Nu, in hoger beroep, heeft het gerechtshof wél ingestemd met de procesafspraken en naast het al ondergane voorarrest voorwaardelijke gevangenisstraffen opgelegd tot twee jaar.
‘Swipen’ was algemeen bekend verdienmodel
Een belangrijke reden voor het Hof om de afspraken wel goed te keuren is dat het rekening houdt met het feit dat in die periode op Curaçao het ‘swipen’ van geld een algemeen bekend verdienmodel was. Het fenomeen was bekend bij de Centrale Bank in Willemstad (eerst de Bank van de Nederlandse Antillen, BNA; vanaf 2010 de Centrale Bank van Curaçao en Sint Maarten, CBCS) en de lokale commerciële banken; en in ieder geval werd gedoogd.
Verder heeft het Hof waarde gehecht aan het feit dat verdachten hebben meegewerkt aan confiscatie en uitwinning van vrijwel hun gehele vermogen. Hiermee worden naar verwachting langdurige procedures vermeden en kon ook een regeling worden getroffen met de Belastingdienst op Curaçao en een benadeelde bank.

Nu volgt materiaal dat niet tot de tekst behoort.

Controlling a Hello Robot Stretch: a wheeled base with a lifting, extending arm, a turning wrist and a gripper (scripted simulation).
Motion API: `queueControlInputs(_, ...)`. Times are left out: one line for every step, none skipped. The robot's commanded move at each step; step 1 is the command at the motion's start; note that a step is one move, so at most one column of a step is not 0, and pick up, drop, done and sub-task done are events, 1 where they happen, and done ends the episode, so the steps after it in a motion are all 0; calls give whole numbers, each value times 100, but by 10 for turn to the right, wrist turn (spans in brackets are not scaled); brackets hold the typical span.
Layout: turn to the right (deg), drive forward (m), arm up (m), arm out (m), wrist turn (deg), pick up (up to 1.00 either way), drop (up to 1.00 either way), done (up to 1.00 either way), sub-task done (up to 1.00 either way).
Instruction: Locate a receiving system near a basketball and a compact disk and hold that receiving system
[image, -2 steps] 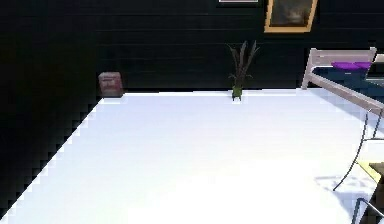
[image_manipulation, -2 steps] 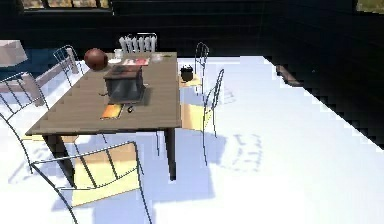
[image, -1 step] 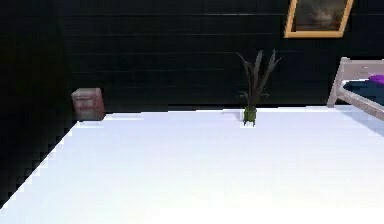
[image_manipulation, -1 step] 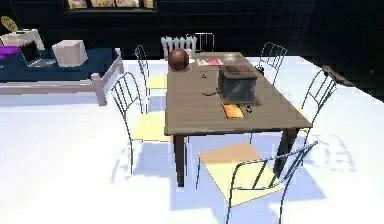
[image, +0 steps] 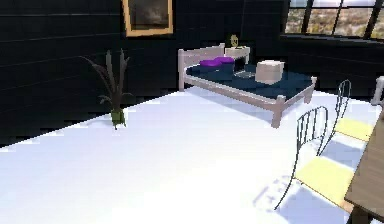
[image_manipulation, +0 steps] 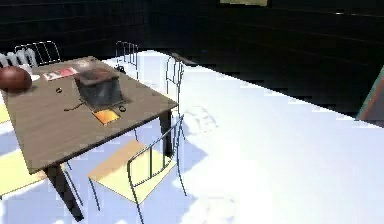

Ook was van belang dat verdachten openheid van zaken hebben gegeven over het fenomeen ‘swipen’. Daardoor was het OM beter in staat hierbij betrokken personen en organisaties aan te spreken.
De deal
In hoger beroep heeft het Hof verzocht om een nadere toelichting van de gemaakte procesafspraken. Die afspraken houden kort gezegd het volgende in:
- de officier van justitie zal een vordering tot wijziging van de tenlastelegging indienen;
- verdachten zullen in verklaringen openheid van zaken geven ten aanzien van de gedragingen die ten grondslag lagen aan de aan hen ten laste gelegde feiten;
- in de zaak van verdachte één uitgangspunt van de eis een gevangenisstraf voor de duur van drie jaar. In de zaak van medeverdachte is uitgangspunt van de eis een gevangenisstraf voor de duur van twee jaar. Het OM zal een aanzienlijk deel van deze straffen voorwaardelijk vorderen; ook zal een verbod om in Nederland en Curaçao op te treden als financieel dienstverlener worden geëist;
- bij het uitspreken van de eis ter zitting zal de officier van justitie aantekenen dat hij rekening heeft gehouden met de kansen voor verdachten om hun Green Card te behouden;
- verdachten zullen zich inspannen om medewerking te verlenen aan vervolgtrajecten ter zake (al dan niet strafrechtelijke) interventies jegens betrokken bedrijven, instanties of personen;
- al het huidige waardebeslag wordt afgenomen. Er is voor ongeveer tien miljoen euro beslag gelegd. Dit beslag komt ten goede aan de samenleven van Curaçao en/of Nederland. Na het uitwinnen van het beslag houden verdachten niets over behalve hun woning in Florida;
- partijen spannen zich in dat de Belastingdienst van Curaçao en de MCB Bank genoegen nemen met de (opbrengst van de) Curaçaose vastgoedportefeuille van de familie;
- ontnemingsschikking; en
- een schikking met de Belastingdienst.